### Work request:
Write out every entry again exactly as it stands.

### Data extract:
_ _ _ _ _
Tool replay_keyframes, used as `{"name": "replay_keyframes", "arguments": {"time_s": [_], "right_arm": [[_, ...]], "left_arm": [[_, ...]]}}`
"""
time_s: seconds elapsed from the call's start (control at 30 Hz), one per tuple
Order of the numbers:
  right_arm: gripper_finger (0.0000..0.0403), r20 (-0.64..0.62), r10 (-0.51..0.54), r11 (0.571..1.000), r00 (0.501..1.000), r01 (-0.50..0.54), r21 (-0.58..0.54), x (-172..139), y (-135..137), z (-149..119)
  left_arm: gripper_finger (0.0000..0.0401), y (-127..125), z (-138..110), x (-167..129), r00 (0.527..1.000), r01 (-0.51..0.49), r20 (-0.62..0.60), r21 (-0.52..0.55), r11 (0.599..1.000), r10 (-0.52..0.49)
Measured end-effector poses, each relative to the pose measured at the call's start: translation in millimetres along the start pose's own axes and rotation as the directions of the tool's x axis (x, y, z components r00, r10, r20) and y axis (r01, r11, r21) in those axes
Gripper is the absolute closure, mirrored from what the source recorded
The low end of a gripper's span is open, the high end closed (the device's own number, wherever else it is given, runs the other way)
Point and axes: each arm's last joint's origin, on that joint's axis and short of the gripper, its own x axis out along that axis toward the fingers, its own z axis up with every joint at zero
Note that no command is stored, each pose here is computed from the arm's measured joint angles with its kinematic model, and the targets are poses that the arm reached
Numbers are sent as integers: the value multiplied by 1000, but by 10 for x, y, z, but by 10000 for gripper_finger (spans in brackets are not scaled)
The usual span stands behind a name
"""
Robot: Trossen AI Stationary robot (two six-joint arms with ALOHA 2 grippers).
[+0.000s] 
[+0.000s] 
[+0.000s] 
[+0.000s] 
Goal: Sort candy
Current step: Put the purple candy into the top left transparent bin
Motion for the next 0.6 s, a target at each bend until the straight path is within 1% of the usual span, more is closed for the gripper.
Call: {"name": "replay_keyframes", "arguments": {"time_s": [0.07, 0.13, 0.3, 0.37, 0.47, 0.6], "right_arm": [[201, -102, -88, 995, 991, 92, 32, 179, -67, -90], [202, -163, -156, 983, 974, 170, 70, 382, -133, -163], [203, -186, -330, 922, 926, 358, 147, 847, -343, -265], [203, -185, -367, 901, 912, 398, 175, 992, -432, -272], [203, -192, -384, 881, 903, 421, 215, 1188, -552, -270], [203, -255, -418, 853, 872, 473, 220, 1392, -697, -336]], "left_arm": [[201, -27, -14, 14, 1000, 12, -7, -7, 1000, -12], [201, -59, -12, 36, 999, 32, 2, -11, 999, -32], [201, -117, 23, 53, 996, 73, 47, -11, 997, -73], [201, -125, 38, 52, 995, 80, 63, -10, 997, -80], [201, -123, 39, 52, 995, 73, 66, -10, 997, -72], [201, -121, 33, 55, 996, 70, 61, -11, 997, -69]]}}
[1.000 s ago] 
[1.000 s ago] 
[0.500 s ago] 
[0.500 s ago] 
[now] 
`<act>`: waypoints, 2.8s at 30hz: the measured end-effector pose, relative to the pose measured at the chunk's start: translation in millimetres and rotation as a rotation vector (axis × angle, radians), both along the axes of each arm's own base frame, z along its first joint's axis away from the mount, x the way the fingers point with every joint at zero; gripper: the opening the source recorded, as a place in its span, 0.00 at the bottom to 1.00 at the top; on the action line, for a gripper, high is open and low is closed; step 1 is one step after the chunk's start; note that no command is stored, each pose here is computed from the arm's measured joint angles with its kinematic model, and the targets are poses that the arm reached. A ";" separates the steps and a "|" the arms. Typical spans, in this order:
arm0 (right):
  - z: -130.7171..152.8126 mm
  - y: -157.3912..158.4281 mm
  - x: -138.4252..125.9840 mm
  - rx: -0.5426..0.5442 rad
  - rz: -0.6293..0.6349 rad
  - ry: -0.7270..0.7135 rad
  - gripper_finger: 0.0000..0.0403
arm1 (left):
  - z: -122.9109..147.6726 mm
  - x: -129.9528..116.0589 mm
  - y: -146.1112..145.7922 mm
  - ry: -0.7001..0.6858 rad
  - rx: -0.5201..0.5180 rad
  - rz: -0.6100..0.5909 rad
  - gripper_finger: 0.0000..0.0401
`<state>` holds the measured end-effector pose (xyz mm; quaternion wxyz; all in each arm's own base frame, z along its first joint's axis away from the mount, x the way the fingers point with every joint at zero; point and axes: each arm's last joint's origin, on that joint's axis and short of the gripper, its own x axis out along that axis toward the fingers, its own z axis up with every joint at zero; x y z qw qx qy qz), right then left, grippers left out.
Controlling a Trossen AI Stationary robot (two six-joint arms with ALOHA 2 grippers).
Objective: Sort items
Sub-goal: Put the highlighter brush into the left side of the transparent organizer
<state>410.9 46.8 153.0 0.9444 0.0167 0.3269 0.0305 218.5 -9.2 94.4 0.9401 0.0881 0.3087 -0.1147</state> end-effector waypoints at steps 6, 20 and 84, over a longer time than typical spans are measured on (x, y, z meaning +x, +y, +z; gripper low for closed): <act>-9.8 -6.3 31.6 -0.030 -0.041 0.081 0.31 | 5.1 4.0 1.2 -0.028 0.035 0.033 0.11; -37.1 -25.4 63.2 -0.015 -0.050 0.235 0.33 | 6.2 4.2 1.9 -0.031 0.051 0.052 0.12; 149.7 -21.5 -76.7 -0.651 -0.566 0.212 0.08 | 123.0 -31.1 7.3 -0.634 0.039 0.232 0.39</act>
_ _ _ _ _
### Result for this exercise:
Tool replay_keyframes, used as `{"name": "replay_keyframes", "arguments": {"time_s": [_], "right_arm": [[_, ...]], "left_arm": [[_, ...]]}}`
"""
time_s: seconds elapsed from the call's start (control at 30 Hz), one per tuple
Order of the numbers:
  right_arm: gripper_finger (0.0000..0.0403), r20 (-0.64..0.62), r10 (-0.51..0.54), r11 (0.571..1.000), r00 (0.501..1.000), r01 (-0.50..0.54), r21 (-0.58..0.54), x (-172..139), y (-135..137), z (-149..119)
  left_arm: gripper_finger (0.0000..0.0401), y (-127..125), z (-138..110), x (-167..129), r00 (0.527..1.000), r01 (-0.51..0.49), r20 (-0.62..0.60), r21 (-0.52..0.55), r11 (0.599..1.000), r10 (-0.52..0.49)
Measured end-effector poses, each relative to the pose measured at the call's start: translation in millimetres along the start pose's own axes and rotation as the directions of the tool's x axis (x, y, z components r00, r10, r20) and y axis (r01, r11, r21) in those axes
Gripper is the absolute closure, mirrored from what the source recorded
The low end of a gripper's span is open, the high end closed (the device's own number, wherever else it is given, runs the other way)
Point and axes: each arm's last joint's origin, on that joint's axis and short of the gripper, its own x axis out along that axis toward the fingers, its own z axis up with every joint at zero
Note that no command is stored, each pose here is computed from the arm's measured joint angles with its kinematic model, and the targets are poses that the arm reached
Numbers are sent as integers: the value multiplied by 1000, but by 10 for x, y, z, but by 10000 for gripper_finger (spans in brackets are not scaled)
The usual span stands behind a name
"""
Robot: Trossen AI Stationary robot (two six-joint arms with ALOHA 2 grippers).
[+0.000s] 
[+0.000s] 
[+0.000s] 
[+0.000s] 
Goal: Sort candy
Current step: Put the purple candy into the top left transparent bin
Motion for the next 0.6 s, a target at each bend until the straight path is within 1% of the usual span, more is closed for the gripper.
Call: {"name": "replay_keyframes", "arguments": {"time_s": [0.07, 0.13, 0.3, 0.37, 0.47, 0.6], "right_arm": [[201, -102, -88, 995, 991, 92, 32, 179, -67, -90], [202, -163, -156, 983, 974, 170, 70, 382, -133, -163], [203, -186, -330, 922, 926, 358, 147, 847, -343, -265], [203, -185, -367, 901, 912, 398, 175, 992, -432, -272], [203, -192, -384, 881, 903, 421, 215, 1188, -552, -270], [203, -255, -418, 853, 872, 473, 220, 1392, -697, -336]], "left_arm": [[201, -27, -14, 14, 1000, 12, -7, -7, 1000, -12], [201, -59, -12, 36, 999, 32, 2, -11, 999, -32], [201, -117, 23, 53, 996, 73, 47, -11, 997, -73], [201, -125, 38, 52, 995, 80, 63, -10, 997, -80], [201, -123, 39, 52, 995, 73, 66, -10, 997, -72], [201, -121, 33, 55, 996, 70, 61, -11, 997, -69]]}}
[1.000 s ago] 
[1.000 s ago] 
[0.500 s ago] 
[0.500 s ago] 
[now] 
`<act>`: waypoints, 2.8s at 30hz: the measured end-effector pose, relative to the pose measured at the chunk's start: translation in millimetres and rotation as a rotation vector (axis × angle, radians), both along the axes of each arm's own base frame, z along its first joint's axis away from the mount, x the way the fingers point with every joint at zero; gripper: the opening the source recorded, as a place in its span, 0.00 at the bottom to 1.00 at the top; on the action line, for a gripper, high is open and low is closed; step 1 is one step after the chunk's start; note that no command is stored, each pose here is computed from the arm's measured joint angles with its kinematic model, and the targets are poses that the arm reached. A ";" separates the steps and a "|" the arms. Typical spans, in this order:
arm0 (right):
  - z: -130.7171..152.8126 mm
  - y: -157.3912..158.4281 mm
  - x: -138.4252..125.9840 mm
  - rx: -0.5426..0.5442 rad
  - rz: -0.6293..0.6349 rad
  - ry: -0.7270..0.7135 rad
  - gripper_finger: 0.0000..0.0403
arm1 (left):
  - z: -122.9109..147.6726 mm
  - x: -129.9528..116.0589 mm
  - y: -146.1112..145.7922 mm
  - ry: -0.7001..0.6858 rad
  - rx: -0.5201..0.5180 rad
  - rz: -0.6100..0.5909 rad
  - gripper_finger: 0.0000..0.0401
`<state>` holds the measured end-effector pose (xyz mm; quaternion wxyz; all in each arm's own base frame, z along its first joint's axis away from the mount, x the way the fingers point with every joint at zero; point and axes: each arm's last joint's origin, on that joint's axis and short of the gripper, its own x axis out along that axis toward the fingers, its own z axis up with every joint at zero; x y z qw qx qy qz), right then left, grippers left out.
Controlling a Trossen AI Stationary robot (two six-joint arms with ALOHA 2 grippers).
Objective: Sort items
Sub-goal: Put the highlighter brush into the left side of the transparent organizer
<state>410.9 46.8 153.0 0.9444 0.0167 0.3269 0.0305 218.5 -9.2 94.4 0.9401 0.0881 0.3087 -0.1147</state> end-effector waypoints at steps 6, 20 and 84, over a longer time than typical spans are measured on (x, y, z meaning +x, +y, +z; gripper low for closed): <act>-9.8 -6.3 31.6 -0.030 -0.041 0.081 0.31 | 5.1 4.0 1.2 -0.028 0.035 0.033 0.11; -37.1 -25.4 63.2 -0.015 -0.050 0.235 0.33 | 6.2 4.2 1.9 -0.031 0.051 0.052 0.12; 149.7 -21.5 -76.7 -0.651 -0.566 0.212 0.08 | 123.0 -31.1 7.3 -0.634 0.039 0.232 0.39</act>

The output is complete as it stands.